-- EXERCISE AIM --
Throughout the listing below, show every line in which "document" occurs.

-- EXCERPTED RECORDS --
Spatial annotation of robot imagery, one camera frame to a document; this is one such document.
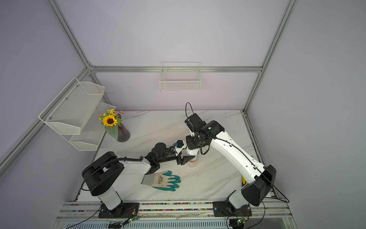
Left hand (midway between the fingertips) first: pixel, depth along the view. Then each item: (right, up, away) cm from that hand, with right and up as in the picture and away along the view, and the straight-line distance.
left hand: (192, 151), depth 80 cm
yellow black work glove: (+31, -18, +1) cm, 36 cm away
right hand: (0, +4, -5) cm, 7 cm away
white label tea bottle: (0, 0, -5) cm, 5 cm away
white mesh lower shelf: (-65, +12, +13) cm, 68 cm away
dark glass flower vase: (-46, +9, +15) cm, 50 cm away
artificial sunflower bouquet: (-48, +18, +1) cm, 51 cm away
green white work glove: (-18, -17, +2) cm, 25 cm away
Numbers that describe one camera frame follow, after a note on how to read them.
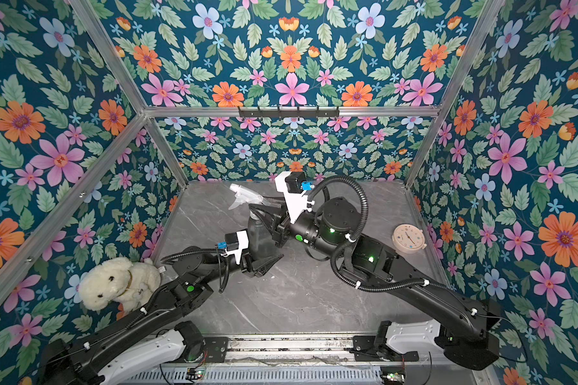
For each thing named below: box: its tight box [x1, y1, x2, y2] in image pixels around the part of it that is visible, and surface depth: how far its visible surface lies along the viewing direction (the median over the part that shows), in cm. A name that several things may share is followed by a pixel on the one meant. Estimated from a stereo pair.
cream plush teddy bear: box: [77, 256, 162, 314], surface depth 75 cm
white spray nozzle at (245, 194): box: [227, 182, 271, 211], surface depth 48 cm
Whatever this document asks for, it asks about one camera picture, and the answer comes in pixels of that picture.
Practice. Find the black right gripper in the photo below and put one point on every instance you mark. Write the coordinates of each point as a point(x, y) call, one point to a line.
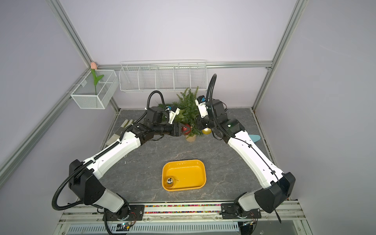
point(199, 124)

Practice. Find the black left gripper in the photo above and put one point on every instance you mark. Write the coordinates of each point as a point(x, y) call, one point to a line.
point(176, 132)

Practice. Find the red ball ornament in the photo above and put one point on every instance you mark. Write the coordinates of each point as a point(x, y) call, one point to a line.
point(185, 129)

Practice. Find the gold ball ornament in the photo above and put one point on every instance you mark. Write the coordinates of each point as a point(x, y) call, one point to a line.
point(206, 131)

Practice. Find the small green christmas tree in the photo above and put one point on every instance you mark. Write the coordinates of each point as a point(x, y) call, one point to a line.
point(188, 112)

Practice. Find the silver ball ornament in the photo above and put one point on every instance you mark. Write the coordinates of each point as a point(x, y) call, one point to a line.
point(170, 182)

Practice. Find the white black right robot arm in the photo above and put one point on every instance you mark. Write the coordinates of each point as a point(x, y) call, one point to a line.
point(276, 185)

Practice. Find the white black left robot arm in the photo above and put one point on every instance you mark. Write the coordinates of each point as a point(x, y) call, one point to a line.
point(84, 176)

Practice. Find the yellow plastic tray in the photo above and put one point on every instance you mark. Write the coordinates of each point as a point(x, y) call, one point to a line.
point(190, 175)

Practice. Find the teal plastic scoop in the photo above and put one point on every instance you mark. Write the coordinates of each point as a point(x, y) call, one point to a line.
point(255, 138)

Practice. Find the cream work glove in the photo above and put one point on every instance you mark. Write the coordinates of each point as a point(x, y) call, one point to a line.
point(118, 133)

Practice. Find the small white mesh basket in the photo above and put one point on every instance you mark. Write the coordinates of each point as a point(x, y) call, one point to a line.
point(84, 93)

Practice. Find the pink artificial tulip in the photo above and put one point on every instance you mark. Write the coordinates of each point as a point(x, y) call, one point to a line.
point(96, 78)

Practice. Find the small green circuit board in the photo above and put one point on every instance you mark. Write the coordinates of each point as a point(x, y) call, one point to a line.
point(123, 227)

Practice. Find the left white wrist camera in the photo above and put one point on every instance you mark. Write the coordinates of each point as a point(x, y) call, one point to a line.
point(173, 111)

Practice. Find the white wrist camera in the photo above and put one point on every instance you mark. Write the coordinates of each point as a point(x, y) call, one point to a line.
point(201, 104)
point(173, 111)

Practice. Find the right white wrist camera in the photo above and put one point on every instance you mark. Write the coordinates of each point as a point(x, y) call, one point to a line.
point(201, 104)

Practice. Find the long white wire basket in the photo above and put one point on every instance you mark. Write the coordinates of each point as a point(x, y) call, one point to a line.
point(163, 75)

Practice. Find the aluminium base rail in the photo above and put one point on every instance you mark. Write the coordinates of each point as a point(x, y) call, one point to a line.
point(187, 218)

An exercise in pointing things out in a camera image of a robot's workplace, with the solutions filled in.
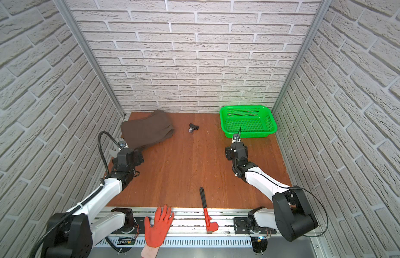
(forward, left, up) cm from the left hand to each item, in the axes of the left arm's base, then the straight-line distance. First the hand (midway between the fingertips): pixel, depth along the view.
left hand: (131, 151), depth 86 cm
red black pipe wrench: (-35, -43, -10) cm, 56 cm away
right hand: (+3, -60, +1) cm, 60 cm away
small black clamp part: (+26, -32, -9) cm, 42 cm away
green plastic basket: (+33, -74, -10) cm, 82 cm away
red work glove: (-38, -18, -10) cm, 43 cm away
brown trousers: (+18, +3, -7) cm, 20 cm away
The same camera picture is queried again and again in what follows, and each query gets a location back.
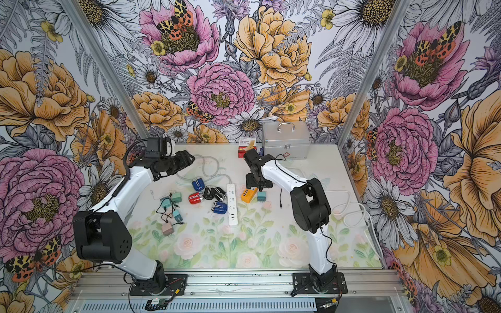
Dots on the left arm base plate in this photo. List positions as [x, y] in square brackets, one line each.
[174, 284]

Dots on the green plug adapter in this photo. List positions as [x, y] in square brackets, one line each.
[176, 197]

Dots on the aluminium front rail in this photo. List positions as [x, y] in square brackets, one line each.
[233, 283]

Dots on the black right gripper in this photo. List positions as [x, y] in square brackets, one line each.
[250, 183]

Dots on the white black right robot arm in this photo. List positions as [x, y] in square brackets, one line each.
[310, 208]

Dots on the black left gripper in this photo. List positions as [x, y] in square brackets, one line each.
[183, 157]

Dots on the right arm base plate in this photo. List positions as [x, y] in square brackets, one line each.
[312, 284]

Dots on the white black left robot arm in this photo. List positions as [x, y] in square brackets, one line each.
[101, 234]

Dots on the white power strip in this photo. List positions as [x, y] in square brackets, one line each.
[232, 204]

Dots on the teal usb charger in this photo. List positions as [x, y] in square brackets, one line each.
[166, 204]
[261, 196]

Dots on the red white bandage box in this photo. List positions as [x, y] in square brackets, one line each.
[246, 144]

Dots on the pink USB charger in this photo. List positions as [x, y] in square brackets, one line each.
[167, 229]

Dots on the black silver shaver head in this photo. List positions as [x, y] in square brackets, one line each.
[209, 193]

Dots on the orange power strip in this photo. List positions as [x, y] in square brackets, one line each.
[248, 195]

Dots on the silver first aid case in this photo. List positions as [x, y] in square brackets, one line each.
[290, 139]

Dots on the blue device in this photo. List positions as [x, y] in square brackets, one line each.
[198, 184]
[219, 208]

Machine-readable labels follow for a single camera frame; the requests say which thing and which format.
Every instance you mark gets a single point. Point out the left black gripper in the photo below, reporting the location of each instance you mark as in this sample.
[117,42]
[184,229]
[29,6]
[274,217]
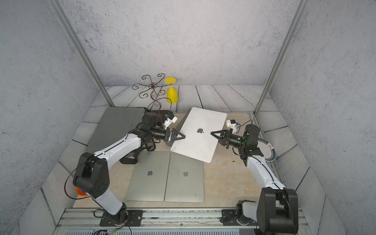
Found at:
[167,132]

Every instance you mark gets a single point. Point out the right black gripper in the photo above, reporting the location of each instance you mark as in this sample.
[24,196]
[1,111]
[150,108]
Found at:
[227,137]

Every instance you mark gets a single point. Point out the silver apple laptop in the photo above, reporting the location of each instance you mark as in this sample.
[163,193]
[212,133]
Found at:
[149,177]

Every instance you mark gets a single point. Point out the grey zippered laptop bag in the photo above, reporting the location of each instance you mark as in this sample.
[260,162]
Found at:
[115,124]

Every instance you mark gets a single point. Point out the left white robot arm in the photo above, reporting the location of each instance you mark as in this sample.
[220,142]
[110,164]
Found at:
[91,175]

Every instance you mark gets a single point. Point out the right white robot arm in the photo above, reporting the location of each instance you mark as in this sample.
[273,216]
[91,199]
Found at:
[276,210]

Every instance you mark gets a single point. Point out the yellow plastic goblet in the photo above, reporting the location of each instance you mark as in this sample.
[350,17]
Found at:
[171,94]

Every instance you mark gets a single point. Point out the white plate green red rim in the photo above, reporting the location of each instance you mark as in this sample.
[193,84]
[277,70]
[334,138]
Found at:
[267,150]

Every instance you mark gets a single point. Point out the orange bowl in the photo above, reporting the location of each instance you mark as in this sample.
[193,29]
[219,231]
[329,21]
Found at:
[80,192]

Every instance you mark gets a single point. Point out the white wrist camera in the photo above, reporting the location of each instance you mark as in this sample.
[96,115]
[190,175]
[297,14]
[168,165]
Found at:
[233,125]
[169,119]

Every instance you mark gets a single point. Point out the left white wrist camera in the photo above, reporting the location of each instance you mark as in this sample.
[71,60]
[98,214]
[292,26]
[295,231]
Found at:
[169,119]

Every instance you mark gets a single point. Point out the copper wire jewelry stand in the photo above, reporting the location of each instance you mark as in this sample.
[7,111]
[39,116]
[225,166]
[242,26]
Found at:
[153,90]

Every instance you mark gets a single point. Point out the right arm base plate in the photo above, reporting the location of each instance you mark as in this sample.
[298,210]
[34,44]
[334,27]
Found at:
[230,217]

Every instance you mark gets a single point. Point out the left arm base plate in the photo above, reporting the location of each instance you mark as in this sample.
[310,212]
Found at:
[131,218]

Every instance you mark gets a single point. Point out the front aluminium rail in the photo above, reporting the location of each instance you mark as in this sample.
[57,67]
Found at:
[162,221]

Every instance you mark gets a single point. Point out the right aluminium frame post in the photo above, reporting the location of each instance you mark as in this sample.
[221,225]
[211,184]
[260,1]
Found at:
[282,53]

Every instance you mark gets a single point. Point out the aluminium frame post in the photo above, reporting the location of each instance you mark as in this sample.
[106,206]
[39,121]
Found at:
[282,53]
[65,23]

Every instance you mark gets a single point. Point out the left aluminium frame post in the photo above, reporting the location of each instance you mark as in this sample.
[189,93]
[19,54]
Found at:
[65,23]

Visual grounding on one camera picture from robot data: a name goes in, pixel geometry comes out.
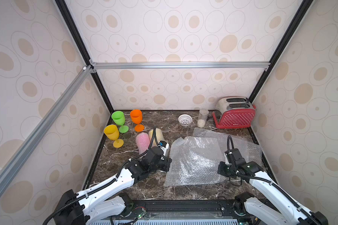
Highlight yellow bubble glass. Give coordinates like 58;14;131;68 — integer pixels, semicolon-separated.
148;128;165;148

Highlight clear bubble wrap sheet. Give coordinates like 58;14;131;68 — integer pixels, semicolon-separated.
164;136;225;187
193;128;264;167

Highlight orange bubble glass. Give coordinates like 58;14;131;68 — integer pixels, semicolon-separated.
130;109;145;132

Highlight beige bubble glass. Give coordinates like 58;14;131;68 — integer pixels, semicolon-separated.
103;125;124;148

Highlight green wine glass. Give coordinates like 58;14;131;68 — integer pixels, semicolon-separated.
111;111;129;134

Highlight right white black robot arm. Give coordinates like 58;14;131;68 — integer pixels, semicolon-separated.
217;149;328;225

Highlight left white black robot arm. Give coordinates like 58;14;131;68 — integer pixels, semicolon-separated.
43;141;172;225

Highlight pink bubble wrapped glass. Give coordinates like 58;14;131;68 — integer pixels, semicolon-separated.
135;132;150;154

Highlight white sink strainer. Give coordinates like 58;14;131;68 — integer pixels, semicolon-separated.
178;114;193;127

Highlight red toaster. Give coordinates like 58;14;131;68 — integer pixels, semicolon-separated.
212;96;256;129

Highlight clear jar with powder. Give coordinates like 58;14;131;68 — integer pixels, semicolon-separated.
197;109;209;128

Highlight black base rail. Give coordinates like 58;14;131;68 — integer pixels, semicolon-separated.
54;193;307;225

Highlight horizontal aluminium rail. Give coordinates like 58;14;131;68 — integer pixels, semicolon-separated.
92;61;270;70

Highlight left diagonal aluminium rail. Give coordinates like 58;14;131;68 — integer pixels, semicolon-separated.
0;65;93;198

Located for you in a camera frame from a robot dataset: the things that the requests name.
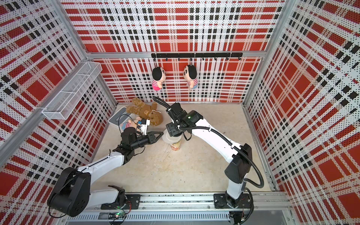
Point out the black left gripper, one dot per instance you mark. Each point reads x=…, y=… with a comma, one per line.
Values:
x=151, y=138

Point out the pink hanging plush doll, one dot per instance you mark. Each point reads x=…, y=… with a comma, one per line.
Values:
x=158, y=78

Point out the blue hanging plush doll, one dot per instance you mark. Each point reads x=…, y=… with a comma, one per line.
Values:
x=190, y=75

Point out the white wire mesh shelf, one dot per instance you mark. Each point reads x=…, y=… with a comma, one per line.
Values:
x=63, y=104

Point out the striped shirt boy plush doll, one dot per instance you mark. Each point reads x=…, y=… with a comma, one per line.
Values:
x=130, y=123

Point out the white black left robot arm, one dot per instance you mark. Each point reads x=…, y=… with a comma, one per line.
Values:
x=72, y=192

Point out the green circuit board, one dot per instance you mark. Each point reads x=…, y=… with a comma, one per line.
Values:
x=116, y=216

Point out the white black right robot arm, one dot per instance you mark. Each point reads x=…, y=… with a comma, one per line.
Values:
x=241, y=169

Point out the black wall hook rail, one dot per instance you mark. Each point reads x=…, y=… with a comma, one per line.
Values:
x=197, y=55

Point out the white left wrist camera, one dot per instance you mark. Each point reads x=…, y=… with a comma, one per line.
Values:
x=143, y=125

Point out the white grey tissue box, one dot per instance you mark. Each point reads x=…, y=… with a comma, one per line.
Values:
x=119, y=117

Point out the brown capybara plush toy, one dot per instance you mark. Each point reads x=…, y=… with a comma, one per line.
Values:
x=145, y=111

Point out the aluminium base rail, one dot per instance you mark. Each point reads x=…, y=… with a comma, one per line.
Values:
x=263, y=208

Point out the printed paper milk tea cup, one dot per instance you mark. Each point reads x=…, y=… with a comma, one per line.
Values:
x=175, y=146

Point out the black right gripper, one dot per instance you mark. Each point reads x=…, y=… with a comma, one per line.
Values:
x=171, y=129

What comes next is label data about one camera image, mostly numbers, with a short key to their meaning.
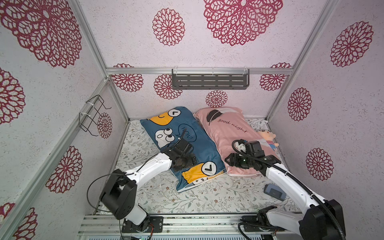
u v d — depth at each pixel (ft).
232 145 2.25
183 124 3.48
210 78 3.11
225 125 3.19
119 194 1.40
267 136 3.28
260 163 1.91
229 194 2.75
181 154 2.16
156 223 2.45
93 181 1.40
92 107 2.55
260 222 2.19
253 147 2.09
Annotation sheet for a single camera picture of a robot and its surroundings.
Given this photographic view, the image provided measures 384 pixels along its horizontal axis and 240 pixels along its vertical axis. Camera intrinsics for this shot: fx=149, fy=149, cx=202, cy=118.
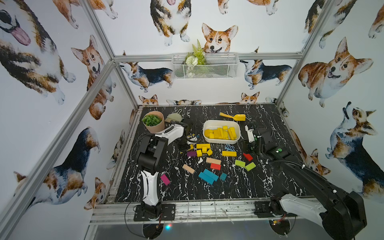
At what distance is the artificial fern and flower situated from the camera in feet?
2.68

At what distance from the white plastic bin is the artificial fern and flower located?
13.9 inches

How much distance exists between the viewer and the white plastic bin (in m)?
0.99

-- ANSWER SECTION --
Spatial annotation of robot imagery, one camera frame to a document; this is one such document.
Whatever this document asks for, it asks about one camera picture, and the answer comes in pixels of that picture.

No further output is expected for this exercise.